* Supplied material *
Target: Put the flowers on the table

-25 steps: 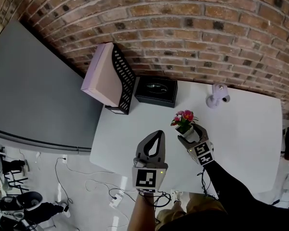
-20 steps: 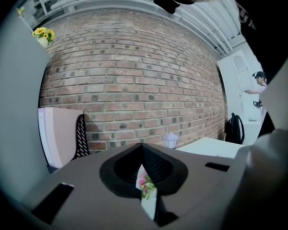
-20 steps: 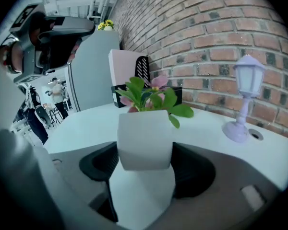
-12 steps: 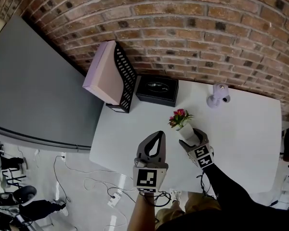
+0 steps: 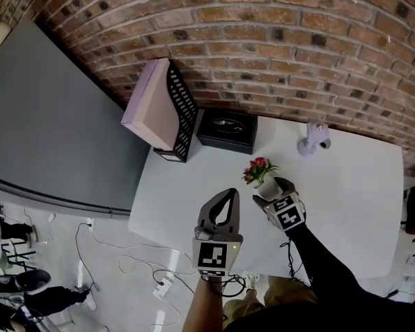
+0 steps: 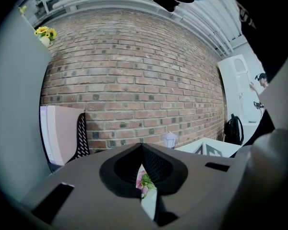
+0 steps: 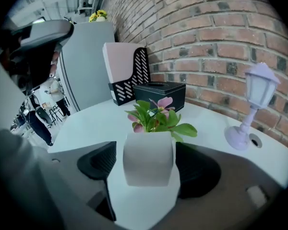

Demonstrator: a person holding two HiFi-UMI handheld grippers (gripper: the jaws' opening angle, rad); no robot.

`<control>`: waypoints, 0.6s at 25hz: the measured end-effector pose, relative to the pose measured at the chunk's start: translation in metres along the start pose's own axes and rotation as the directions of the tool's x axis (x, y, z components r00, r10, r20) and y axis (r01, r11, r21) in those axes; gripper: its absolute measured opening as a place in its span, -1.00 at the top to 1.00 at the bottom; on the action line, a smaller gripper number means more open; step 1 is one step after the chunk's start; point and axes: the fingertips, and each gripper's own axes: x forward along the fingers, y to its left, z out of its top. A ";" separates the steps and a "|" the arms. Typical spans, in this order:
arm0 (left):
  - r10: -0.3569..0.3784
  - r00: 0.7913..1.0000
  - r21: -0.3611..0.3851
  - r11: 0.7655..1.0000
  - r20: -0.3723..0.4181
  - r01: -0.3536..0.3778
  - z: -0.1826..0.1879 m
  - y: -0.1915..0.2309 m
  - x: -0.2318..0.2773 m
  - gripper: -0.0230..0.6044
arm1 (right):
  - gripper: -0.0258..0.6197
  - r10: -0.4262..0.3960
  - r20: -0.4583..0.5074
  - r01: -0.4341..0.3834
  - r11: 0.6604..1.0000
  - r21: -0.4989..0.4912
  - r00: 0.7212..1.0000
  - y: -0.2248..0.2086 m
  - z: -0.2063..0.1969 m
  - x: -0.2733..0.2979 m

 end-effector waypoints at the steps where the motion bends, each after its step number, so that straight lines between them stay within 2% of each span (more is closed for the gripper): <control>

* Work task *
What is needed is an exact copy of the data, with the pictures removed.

* Task solution *
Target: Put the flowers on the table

-25 steps: 
-20 steps: 
-20 steps: 
-12 steps: 
+0 steps: 
+0 steps: 
+0 steps: 

Demonstrator: a person holding two HiFi-UMI handheld grippers (gripper: the jaws' opening angle, rad); no robot.

`<control>`: waypoints, 0.6s at 25hz: the measured end-effector pose, relative to the pose measured at the chunk's start: translation in metres along the start pose's own axes and rotation as the directions of the tool's x axis (x, y, z components r00, r10, r20) and y axis (r01, r11, r21) in those axes; gripper: its absolute measured opening as a place in its span, -1.00 at the top to 1.00 at the bottom; on the action line, a smaller gripper number means more open; step 1 is one step after the chunk's start; point and axes: the fingertips, and each gripper's own axes: x forward along the fingers, y to its left, z out of its top. A ";" separates the steps and a "|" the arms. Typical spans, in this order:
arm0 (left):
  - r10: -0.3569..0.3784
  - r00: 0.7913..1.0000
  - r21: -0.3611..0.3851
  - r11: 0.7655..1.0000
  - r20: -0.3723..0.4181
  - r01: -0.3536..0.3778
  - z: -0.1826..0.1879 m
  - y: -0.1915..0.2309 m
  - x: -0.2318..0.2773 m
  - gripper: -0.0230..0.6044
arm1 (right):
  - gripper: -0.0258..0.6197
  - r10: -0.4262..0.3960
  - r20: -0.4583..0.5074
  - r01: -0.4341..0.3834
  - r11: 0.6604..1.0000
  - r21: -0.4989..0.4912
  - r00: 0.7212..1.0000
  - y: -0.2248..0.2086 m
  - z: -0.2063..0.1969 m
  - x: -0.2733..0.2979 m

 end-effector waypoints at the steps where the motion bends, each after its step number, so that straight lines between them stay within 2% of each span (more is closed for the gripper): <control>

No further answer will be given.